3 cups cooked, peeled and mashed sweet potatoes (about 3 medium potatoes)
2 eggs
2 tablespoons melted butter
1/4 teaspoon cinnamon
1/8 teaspoon nutmeg
1/2 cup cream
1/2 teaspoon lemon juice
2 teaspoons vanilla
dash of salt
1/2 cup sugar

Boil the potatoes whole in plenty of water (covering them by about two inches) for about 30 minutes, until tender all the way through.  Peel them after they’ve cooled a bit and give them a rough dice.  Mix the potatoes in a stand mixer with the paddle attachment until they are smooth and very few lumps remain.  Mix the eggs with the cream and spices, lemon juice and vanilla until smooth and gradually mix it into the potatoes.  Add the salt and sugar and let the mixture blend on medium for about 5 minutes.
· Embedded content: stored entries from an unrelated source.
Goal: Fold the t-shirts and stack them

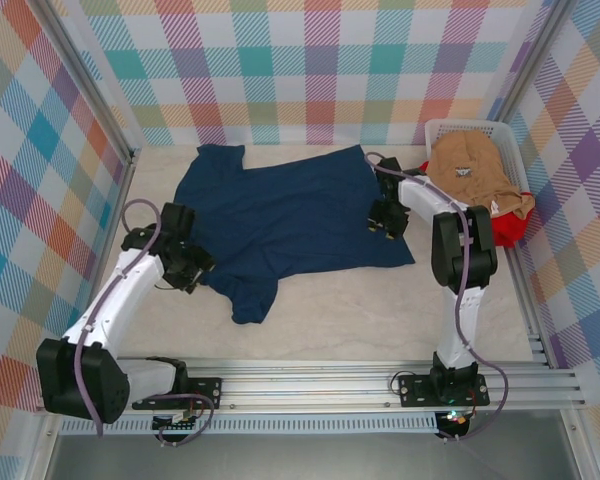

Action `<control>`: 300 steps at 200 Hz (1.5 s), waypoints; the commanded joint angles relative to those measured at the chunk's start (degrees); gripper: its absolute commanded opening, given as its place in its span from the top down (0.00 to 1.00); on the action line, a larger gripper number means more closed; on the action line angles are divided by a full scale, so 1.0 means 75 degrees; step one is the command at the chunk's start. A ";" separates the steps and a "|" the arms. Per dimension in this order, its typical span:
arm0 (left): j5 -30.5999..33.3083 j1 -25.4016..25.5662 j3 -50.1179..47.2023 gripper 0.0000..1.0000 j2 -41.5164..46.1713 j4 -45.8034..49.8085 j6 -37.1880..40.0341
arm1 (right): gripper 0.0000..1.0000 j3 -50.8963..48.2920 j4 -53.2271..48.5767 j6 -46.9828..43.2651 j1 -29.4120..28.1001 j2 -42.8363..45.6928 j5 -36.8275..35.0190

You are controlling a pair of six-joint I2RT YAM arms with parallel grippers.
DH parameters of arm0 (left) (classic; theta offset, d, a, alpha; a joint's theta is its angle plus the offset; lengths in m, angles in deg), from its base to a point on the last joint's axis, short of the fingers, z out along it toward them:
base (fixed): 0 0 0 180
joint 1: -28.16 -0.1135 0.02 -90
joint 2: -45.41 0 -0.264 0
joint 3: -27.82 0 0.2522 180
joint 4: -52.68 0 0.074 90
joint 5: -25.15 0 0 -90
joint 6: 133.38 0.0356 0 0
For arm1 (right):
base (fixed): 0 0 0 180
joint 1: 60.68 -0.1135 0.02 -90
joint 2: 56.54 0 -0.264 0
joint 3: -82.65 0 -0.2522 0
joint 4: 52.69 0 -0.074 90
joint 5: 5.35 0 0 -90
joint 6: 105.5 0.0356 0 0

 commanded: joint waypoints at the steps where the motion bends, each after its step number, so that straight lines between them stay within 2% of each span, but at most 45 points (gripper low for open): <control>1: 0.0179 -0.0765 0.0162 0.56 -0.0411 -0.0367 0.0383 | 0.56 -0.0212 -0.0062 -0.0281 -0.0140 0.0550 -0.0181; 33: 0.0132 -0.1783 -0.0259 0.58 -0.1506 -0.1329 0.0835 | 0.56 -0.0430 0.0156 -0.0491 -0.0263 0.0723 -0.0031; 62: 0.0104 -0.1927 -0.0076 0.59 -0.2773 -0.1877 0.1197 | 0.56 -0.0584 0.0275 -0.0671 -0.0225 0.0594 0.0265; 86: 0.0638 -0.1981 0.0145 0.63 -0.3370 -0.2076 0.1316 | 0.56 -0.0419 0.0193 -0.0769 -0.0210 0.0232 0.0433; 103: 0.0649 -0.2110 0.0300 0.74 -0.3831 -0.2422 0.1381 | 0.56 -0.0304 0.0158 -0.0805 -0.0197 -0.0044 0.0409; 129: 0.0623 -0.2255 0.1022 1.00 -0.4676 -0.2625 0.1574 | 0.56 0.0011 -0.0011 -0.0758 -0.0103 -0.0500 0.0552; 156: 0.0635 -0.2548 0.2209 1.00 -0.5364 -0.2633 0.1652 | 0.56 0.0600 -0.0247 -0.0747 -0.0084 -0.0938 0.0745; 185: 0.0726 -0.2905 0.3645 1.00 -0.5937 -0.2549 0.1717 | 0.56 0.1240 -0.0461 -0.0619 -0.0141 -0.1296 0.1481; 207: 0.0121 -0.2974 0.4609 1.00 -0.6436 -0.2636 0.2302 | 0.54 0.1346 -0.0472 -0.0609 -0.0243 -0.1295 0.1819; 218: 0.0103 -0.2955 0.4864 1.00 -0.6460 -0.2469 0.2483 | 0.54 0.1352 -0.0509 -0.0579 -0.0240 -0.1271 0.1914; 227: 0.0249 -0.2931 0.4746 0.97 -0.6228 -0.2432 0.2519 | 0.54 0.1327 -0.0525 -0.0598 -0.0243 -0.1195 0.1885; 242: 0.0613 -0.2859 0.4210 0.70 -0.5508 -0.2231 0.2377 | 0.54 0.1237 -0.0503 -0.0668 -0.0243 -0.0971 0.1758; 255: 0.1065 -0.2696 0.3581 0.58 -0.4689 -0.1781 0.2119 | 0.53 0.1092 -0.0446 -0.0728 -0.0244 -0.0648 0.1567; 276: 0.1517 -0.2086 0.2387 0.53 -0.3405 -0.0967 0.1621 | 0.53 0.0686 -0.0393 -0.0705 -0.0243 -0.0046 0.1249; 287: 0.1121 -0.1548 0.1637 0.55 -0.2816 -0.1136 0.1425 | 0.53 0.0301 -0.0261 -0.0614 -0.0243 0.0287 0.1245; 300: 0.0544 -0.0610 0.0911 0.58 -0.2369 -0.1509 0.1362 | 0.53 -0.0301 0.0007 -0.0486 -0.0243 0.0709 0.1325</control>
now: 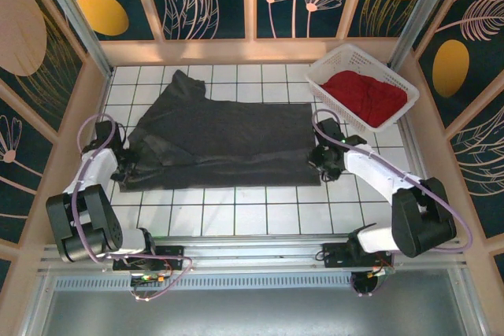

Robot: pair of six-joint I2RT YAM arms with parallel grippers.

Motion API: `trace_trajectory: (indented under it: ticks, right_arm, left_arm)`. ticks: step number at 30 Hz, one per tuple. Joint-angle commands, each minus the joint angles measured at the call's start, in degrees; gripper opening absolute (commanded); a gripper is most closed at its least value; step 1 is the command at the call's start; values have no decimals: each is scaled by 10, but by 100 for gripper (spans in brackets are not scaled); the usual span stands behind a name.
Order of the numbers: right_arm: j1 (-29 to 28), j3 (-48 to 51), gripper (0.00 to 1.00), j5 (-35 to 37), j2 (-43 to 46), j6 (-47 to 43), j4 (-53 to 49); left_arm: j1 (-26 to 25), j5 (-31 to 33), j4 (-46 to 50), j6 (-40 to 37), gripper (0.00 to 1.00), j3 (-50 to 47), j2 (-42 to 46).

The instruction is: Fold and stack the t-shirts

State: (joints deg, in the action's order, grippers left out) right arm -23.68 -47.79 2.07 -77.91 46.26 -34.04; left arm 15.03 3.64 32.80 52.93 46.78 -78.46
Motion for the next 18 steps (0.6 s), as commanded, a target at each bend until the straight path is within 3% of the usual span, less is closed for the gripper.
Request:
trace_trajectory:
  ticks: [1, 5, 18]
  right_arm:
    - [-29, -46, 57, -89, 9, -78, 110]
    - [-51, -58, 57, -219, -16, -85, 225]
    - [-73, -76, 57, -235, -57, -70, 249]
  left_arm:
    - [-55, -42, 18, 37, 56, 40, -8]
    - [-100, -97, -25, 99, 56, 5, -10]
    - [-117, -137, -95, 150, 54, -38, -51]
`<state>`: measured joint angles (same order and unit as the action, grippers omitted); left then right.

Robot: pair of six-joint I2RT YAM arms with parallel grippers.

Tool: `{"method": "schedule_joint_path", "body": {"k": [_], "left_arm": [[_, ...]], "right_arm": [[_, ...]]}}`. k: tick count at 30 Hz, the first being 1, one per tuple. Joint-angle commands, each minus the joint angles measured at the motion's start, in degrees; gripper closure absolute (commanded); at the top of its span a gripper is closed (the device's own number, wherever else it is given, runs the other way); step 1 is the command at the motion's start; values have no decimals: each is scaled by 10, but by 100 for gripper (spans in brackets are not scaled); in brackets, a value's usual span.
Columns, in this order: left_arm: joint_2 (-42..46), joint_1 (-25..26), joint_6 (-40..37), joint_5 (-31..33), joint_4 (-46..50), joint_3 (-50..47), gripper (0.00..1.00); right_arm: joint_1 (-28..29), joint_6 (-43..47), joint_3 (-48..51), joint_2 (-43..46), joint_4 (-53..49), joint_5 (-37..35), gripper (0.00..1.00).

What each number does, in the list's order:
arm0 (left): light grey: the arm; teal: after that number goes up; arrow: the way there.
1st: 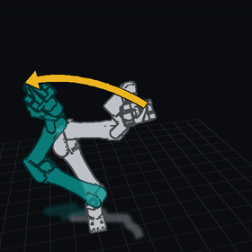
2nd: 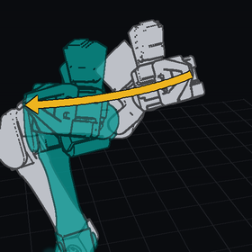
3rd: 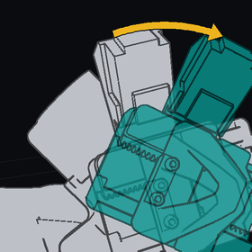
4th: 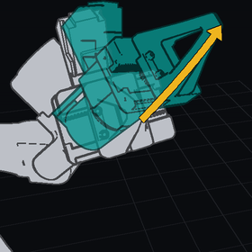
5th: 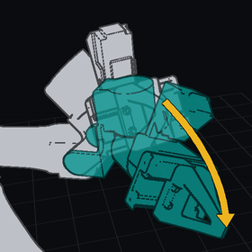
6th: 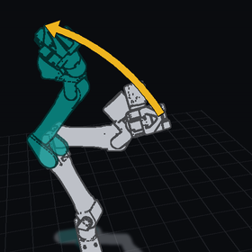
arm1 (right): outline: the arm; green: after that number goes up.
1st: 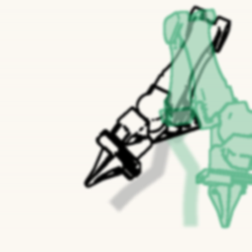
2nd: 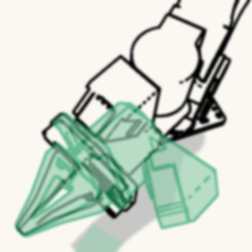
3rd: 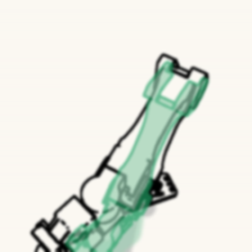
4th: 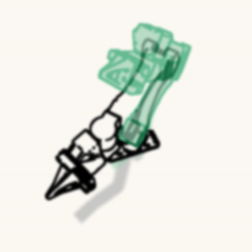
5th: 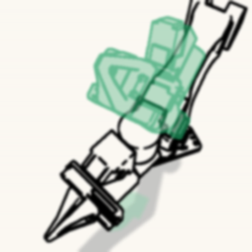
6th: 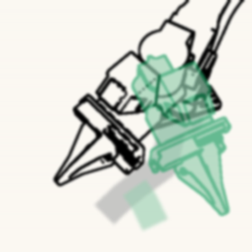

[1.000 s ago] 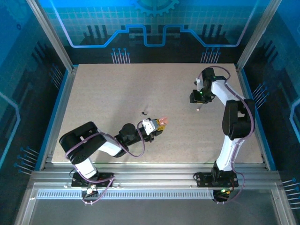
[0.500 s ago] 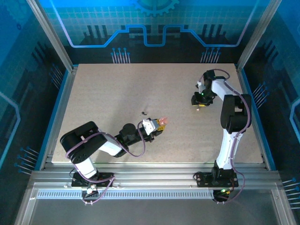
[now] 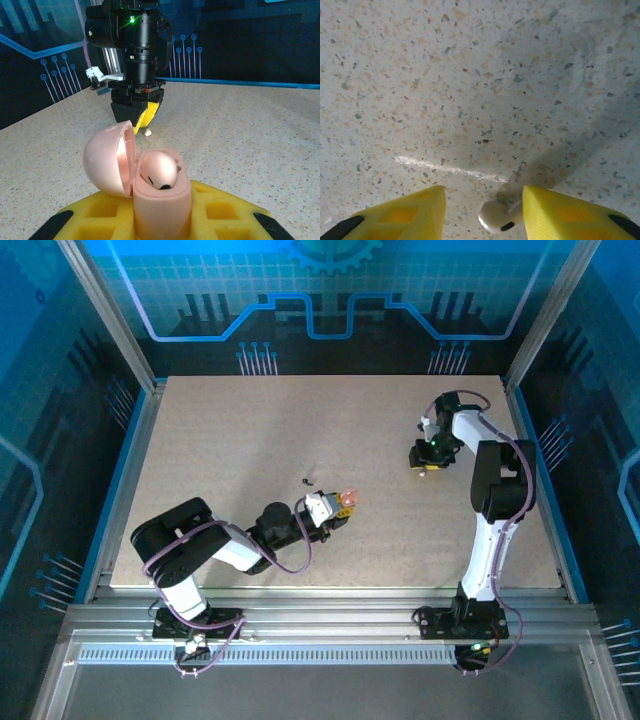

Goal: Insert the wireless bluetooth earbuds into the charging case

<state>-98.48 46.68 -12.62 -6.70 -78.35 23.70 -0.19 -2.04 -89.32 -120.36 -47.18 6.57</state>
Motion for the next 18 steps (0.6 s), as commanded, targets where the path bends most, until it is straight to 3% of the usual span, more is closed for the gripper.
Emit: {"method": "schedule_joint_path", "body": {"k": [1,18], "left_arm": [[-5,3,-15,6,-19,10,78],[-4,2,-16,9,-19,8,77]], "right_arm": [[-8,17,-11,-21,-28,7,55],[2,2,0,-17,-42,-42,63]]}}
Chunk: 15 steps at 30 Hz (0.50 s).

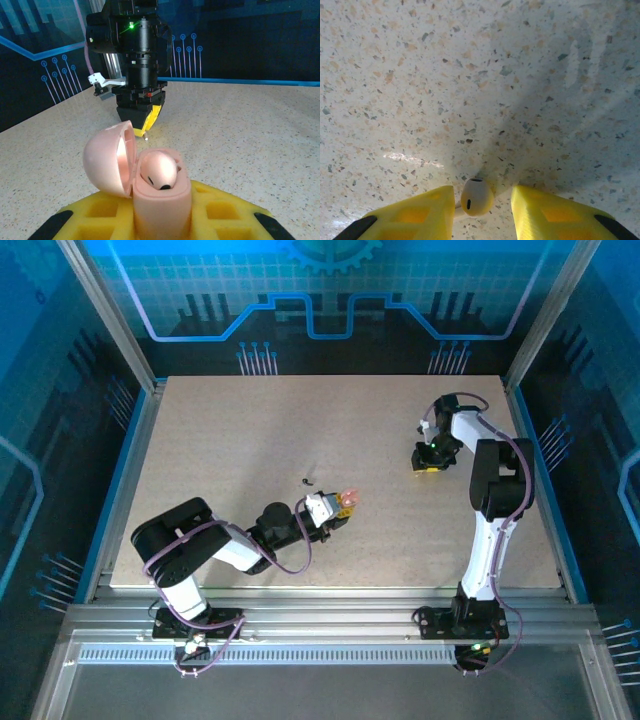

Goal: Insert the wireless bluetooth earbuds into the charging case

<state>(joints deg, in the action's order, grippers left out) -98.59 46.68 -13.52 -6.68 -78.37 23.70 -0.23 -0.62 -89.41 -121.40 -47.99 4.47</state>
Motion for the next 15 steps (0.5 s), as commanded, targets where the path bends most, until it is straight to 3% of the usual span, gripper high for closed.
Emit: {"method": "schedule_joint_path", "body": {"k": [1,15], "left_arm": [[-2,2,-9,10,-19,7,77],[-1,1,-11,13,-20,4,77]], "right_arm": [[4,-11,-1,-10,-34,-24,64],[31,-20,-7,-22,-35,-91,75]]}}
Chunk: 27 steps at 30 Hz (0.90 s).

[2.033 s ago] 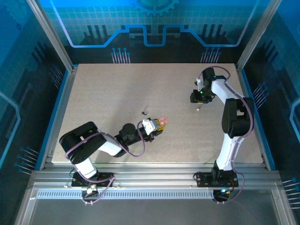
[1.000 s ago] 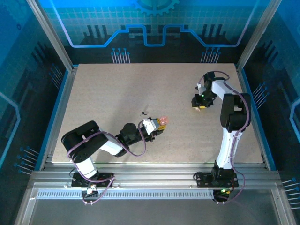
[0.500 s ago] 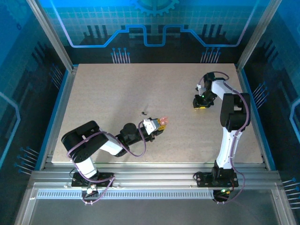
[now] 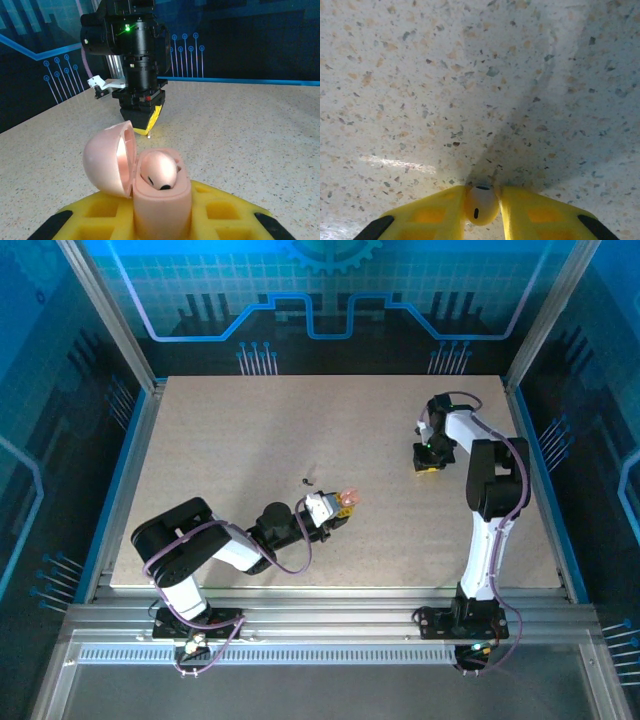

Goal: Insert the wireless bluetooth earbuds into the charging case

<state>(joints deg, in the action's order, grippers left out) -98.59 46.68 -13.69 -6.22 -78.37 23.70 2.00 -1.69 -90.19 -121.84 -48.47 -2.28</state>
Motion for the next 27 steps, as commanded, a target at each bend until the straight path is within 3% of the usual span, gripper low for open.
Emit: {"method": "schedule_joint_path", "body": {"k": [1,8,19,27], "left_arm": [[0,0,-9,9,-19,3,77],[-8,0,-2,8,-19,5,77],[-35,0,17,7,-6,29,77],[-41,-1,36,-1,3,41,77]], "right_arm": [[11,-9,2,-15,-28,-25,76],[21,-19,42,41,6,-25,79],[39,-67,191,214,87,27,82],[88,-93,284,357,136,40,83]]}}
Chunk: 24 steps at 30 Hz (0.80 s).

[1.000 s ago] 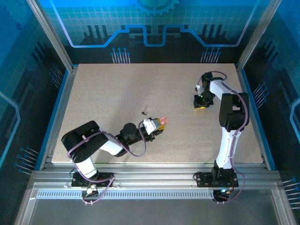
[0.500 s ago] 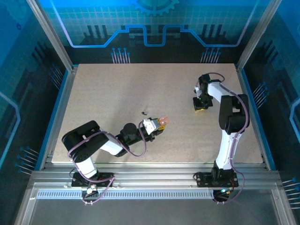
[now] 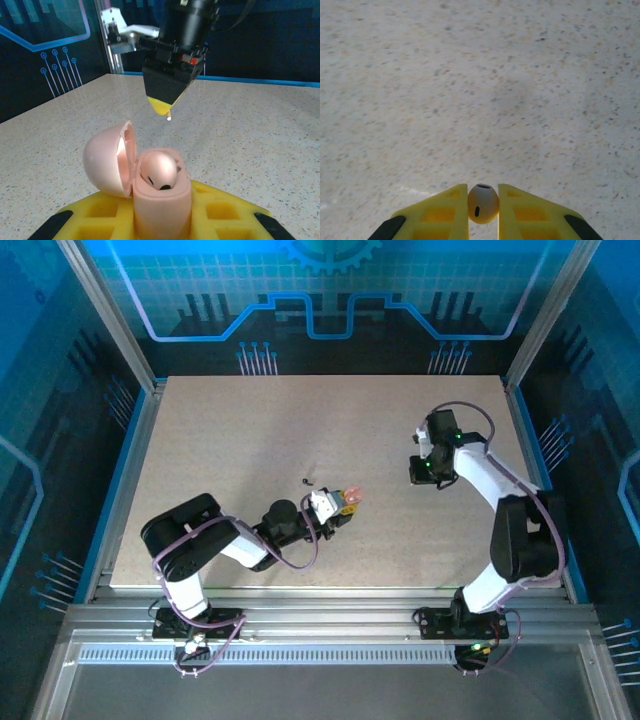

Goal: Insert the wireless bluetooth earbuds into the charging case

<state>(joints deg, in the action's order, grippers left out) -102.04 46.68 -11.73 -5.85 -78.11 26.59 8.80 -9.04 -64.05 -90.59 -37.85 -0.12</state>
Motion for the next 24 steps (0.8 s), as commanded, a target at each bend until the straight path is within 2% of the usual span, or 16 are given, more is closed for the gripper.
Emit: {"method": "schedule_joint_path", "body": {"k": [1,13,24], "left_arm": [[-7,-1,17,-6,1,14,77],[-16,-1,36,-19,9,30,77],[-25,0,49,-34,-2,43,77]], "right_arm": [[26,-21,32,63,36,26,84],[94,-2,145,275,153,121,83],[146,57,216,340,256,162,85]]}}
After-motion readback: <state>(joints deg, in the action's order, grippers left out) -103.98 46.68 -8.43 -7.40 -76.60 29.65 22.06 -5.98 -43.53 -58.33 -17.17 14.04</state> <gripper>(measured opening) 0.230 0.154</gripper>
Pour filling into UNbaked 9″ pie shell, bake for 40-45 minutes at 350-325.  Serve with butter rum sauce or whipped cream!

Butter Rum Sauce

1 stick of butter
1/3 cup heavy cream
1/2 cup sugar
a few pinches of kosher salt to taste
2 tbs rum

Let the butter melt with the cream and sugar and stir until the sugar is completely dissolved.  Add salt until it tastes right to you – let it take some of the sweetness away and give it some depth.  Add the rum and mix well and serve!